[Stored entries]
___

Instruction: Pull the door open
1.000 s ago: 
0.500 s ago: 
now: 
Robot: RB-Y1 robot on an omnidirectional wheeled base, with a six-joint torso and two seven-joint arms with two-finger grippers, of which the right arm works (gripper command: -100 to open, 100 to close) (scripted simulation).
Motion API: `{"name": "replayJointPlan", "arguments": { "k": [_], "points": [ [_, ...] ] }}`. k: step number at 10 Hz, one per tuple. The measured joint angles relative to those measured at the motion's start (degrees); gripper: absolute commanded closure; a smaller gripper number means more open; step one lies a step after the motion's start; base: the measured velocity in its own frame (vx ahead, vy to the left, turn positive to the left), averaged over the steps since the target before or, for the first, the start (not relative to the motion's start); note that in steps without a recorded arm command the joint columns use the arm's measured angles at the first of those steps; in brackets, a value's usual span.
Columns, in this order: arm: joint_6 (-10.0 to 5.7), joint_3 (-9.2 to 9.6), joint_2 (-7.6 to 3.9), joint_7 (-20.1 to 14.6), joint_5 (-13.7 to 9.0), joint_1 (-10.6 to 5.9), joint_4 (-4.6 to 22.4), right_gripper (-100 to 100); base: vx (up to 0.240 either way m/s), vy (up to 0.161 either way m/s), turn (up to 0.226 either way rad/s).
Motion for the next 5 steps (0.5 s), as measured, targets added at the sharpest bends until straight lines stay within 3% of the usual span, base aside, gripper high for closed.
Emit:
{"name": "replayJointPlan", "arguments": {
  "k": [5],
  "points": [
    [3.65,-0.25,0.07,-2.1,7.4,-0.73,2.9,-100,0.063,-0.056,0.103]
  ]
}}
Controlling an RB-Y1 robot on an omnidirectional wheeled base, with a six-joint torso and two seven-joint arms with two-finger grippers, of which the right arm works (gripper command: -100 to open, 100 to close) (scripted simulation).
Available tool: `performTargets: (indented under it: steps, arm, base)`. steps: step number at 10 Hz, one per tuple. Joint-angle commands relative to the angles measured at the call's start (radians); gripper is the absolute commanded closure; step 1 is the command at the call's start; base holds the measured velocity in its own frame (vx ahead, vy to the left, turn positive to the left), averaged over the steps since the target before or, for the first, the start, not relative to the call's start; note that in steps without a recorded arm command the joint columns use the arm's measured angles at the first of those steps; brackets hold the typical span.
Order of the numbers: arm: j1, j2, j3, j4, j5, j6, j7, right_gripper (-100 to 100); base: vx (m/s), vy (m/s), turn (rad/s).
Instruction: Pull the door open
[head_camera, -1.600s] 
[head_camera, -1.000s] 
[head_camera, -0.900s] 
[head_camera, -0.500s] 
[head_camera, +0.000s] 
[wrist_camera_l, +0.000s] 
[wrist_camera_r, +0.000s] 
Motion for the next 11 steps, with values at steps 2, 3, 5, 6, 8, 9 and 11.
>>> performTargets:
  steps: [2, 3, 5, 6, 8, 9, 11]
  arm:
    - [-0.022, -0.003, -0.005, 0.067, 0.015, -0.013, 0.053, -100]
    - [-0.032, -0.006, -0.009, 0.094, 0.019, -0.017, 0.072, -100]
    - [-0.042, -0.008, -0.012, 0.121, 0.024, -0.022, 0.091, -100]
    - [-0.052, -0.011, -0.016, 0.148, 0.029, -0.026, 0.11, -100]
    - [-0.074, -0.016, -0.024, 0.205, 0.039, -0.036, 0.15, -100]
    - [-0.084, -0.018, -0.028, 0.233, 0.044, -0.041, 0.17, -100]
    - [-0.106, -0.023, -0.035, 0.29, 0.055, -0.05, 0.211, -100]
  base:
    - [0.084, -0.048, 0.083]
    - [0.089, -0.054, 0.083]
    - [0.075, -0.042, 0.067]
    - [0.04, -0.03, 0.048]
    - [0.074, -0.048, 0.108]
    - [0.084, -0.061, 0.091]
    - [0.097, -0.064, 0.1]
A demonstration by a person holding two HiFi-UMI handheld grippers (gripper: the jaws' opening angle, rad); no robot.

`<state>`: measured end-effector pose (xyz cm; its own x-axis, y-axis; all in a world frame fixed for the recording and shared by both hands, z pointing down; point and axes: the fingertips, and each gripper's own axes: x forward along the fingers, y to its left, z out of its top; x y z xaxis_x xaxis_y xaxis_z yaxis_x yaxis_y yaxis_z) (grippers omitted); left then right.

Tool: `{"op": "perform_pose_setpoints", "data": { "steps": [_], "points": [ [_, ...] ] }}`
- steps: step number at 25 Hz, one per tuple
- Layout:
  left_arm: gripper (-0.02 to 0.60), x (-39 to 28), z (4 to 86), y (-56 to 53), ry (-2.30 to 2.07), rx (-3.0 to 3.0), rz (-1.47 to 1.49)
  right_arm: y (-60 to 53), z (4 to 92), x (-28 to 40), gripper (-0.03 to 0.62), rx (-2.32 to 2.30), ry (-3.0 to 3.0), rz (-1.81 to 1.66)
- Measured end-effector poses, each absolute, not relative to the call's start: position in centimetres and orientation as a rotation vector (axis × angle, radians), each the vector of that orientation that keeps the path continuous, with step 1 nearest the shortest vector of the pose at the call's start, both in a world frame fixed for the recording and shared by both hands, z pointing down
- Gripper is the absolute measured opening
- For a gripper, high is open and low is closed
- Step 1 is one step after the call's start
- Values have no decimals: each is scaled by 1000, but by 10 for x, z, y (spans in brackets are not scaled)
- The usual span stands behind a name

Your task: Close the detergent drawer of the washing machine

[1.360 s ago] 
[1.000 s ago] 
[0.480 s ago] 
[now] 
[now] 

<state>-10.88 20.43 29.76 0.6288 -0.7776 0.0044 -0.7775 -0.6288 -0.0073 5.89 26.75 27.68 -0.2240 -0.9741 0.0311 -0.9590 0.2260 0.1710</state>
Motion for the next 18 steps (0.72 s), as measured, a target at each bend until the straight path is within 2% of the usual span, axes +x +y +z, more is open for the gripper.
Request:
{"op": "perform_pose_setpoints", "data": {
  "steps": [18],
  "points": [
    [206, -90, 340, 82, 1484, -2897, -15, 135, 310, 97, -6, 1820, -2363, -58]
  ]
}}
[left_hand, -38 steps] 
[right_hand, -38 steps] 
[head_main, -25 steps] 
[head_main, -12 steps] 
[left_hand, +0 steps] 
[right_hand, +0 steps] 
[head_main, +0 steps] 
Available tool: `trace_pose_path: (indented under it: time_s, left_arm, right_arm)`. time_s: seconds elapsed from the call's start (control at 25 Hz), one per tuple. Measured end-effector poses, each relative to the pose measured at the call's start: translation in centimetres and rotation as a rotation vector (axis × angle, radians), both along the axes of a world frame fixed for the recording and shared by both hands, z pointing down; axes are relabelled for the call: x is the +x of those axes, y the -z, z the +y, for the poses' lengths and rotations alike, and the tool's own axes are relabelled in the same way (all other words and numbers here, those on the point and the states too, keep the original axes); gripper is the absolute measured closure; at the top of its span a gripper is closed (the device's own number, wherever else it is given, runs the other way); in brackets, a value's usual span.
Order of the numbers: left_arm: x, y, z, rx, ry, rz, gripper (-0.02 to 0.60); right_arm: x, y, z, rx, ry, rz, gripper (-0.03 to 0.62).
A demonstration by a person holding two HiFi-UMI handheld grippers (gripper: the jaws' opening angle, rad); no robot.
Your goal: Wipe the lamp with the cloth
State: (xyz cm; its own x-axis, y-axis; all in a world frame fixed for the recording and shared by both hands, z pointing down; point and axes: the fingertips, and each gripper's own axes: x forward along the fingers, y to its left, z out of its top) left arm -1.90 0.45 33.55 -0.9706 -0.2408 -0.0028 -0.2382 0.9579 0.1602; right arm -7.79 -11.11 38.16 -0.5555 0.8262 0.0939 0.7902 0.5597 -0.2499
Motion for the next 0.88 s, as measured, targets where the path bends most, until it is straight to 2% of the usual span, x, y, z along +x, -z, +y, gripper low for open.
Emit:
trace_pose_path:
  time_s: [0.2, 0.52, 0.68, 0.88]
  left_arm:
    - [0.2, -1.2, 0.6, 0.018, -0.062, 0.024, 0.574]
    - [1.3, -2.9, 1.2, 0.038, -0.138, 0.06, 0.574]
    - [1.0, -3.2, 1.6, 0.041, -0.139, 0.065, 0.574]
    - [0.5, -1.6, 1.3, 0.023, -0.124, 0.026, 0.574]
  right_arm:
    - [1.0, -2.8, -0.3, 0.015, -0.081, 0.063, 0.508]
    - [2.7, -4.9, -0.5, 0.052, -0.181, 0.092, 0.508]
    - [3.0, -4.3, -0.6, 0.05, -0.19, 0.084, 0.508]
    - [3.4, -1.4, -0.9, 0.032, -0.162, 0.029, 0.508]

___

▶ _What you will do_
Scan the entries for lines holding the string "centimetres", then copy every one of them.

▶ _Result of this exercise_
- Measured end-effector poses, each absolute, not relative to the call's start: position in centimetres and orientation as a rotation vector (axis × angle, radians), each the vector of that orientation that keeps the path continuous, with step 1 nearest the shortest vector of the pose at the call's start, both in a world frame fixed for the recording and shared by both hands, z pointing down
Available tool: `trace_pose_path: (indented under it: time_s, left_arm, right_arm)`. time_s: seconds elapsed from the call's start (control at 25 Hz), one per tuple. Measured end-effector poses, each relative to the pose measured at the call's start: translation in centimetres and rotation as a rotation vector (axis × angle, radians), both along the axes of a world frame fixed for the recording and shared by both hands, z pointing down; axes are relabelled for the call: x is the +x of those axes, y the -z, z the +y, for the poses' lengths and rotations alike, and the tool's own axes are relabelled in the same way (all other words and numbers here, those on the point and the states too, keep the original axes); gripper is the absolute measured closure; at the top of its span a gripper is closed (the device's own number, wherever else it is given, runs the other way); in brackets, a value's usual span.

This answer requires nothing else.